La descrizione dell’atmosfera estiva ne Le Talisie di Teocrito, poeta greco dell’età ellenistica, è una delle più famose della letteratura greca. Nel nuovo appuntamento della rubrica ClassicaMente, la descrizione estiva nell’Idillio VII.
Le Talisie di Teocrito, gli ambienti pastorali nella poesia
Teocrito, poeta precursore della poesia agreste e bucolica, il cui manifesto poetico si esplica ne Le Talisie. La poetica di Teocrito è interamente permeata da ambienti pastorali; amante della natura, i suoi testi si ambientano in contesti tipicamente bucolici descrivendo scene di vita quotidiana.
Nell’Idillio VII, dal titolo Talisie appunto, argomento dei versi è la gara poetica fra Licida e Simichida. La scena si svolge presso la campagna di Cos durante la stagione estiva, in seguito alla trebbiatura. Simichida si reca presso il podere di due nobili cittadini a Cos per celebrare le Talisie; feste campestri in onore della Dea Demetra, divinità delle messi e dei raccolti. Nel suo cammino incontra il capraio Licida e, fra i due personaggi , si vivifica un dialogo interessante; prima sulla motivazione accidentale del loro incontro, in seguito, sui problemi letterari del tempo. Entrambi cantori di stampo bucolico, per alleviare la fatica del cammino e la calura del momento, fanno sfoggio della loro arte.
Licida canta il suo amore per un fanciullo mentre Simichida menziona Mirto, fanciulla da lui amata; in seguito, rievoca la passione omosessuale di un amico. A questo punto, il capraio consegna a Simichida il suo bastone come dono delle Muse; simbolo dell’investitura poetica. Successivamente prosegue per la sua strada, mentre Simichida si reca con gli amici a celebrare le Talisie.
La descrizione dell’estate nell’Idillio VII
Dopo la disputa letteraria, l’Idillio si conclude in un’arcadica cornice agreste:
Così dissi; ed il capraro, sorridendo soavemente,
come prima, il bastone mi concesse quale dono ospitale delle Muse
e, voltando a sinistra, proseguì per la strada di Pissa
e noi, avviatici Èucrito, il bell’Amíntico ed io stesso
da Frasidàmo, su giacigli morbidi di tenero lentisco
ci adagiammo e su foglie di vite appena colte
con grande godimento. Su di noi con forza si scuoteva
un fitto bosco d’olmi e pioppi e lì accanto zampillava,
gorgogliando dall’antro delle Ninfe, la fonte sacra
e dagli ombrosi rami si affannavano a urlare le cicale annerite dal sole.

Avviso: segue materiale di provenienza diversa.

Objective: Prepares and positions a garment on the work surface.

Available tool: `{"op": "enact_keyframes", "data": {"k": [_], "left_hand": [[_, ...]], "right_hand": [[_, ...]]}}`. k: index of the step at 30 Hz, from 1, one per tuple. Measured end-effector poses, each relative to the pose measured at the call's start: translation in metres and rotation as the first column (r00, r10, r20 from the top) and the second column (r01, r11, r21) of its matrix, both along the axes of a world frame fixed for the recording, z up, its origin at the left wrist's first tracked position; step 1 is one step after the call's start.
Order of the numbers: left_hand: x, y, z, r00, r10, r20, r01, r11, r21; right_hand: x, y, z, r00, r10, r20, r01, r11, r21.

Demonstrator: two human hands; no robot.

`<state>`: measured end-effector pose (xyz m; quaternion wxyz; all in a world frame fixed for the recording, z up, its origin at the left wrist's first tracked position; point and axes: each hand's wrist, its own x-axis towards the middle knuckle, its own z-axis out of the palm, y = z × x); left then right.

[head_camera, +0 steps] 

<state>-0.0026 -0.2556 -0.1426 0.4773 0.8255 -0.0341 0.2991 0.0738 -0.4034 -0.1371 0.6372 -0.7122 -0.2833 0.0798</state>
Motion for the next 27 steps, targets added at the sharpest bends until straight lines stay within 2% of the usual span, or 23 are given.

Da lontano la rana gracidava dagli spini fitti dei pruni.
Cardellini e allodole cantavano, la tortora gemeva
e volavano in giro le api d’oro presso le fonti.
Tutto aveva odore di pingue estate, odore di raccolto.
Le pere ai nostri piedi rotolavano, le mele, ai nostri fianchi,
in abbondanza e i rami sotto il peso delle prugne
giungevano curvati fino a terra.
Le Talisie di Teocrito offrono una delle più belle descrizioni estive che la letteratura abbia mai avuto. Simichida si gode, ora, la frescura donata dagli ombrosi rami degli olmi e dei pioppi, e la fonte limpida e zampillante popolata dalle Ninfe.
E ancora, Teocrito introduce il classico topos estivo delle cicale, il cui canto risuona nelle ore lente della canicola. I canti degli uccelli che si spargono nell’aria fragrante e accalorata, i susini maturi; lo sciame dorato delle api che si libra presso le fonti d’acqua.
La scena è ora arcadica, immersa in un contesto quasi mitologico; gli ultimi versi suggellano l’atmosfera descritta in precedenza: tutto profuma di estate, raccolto, serenità.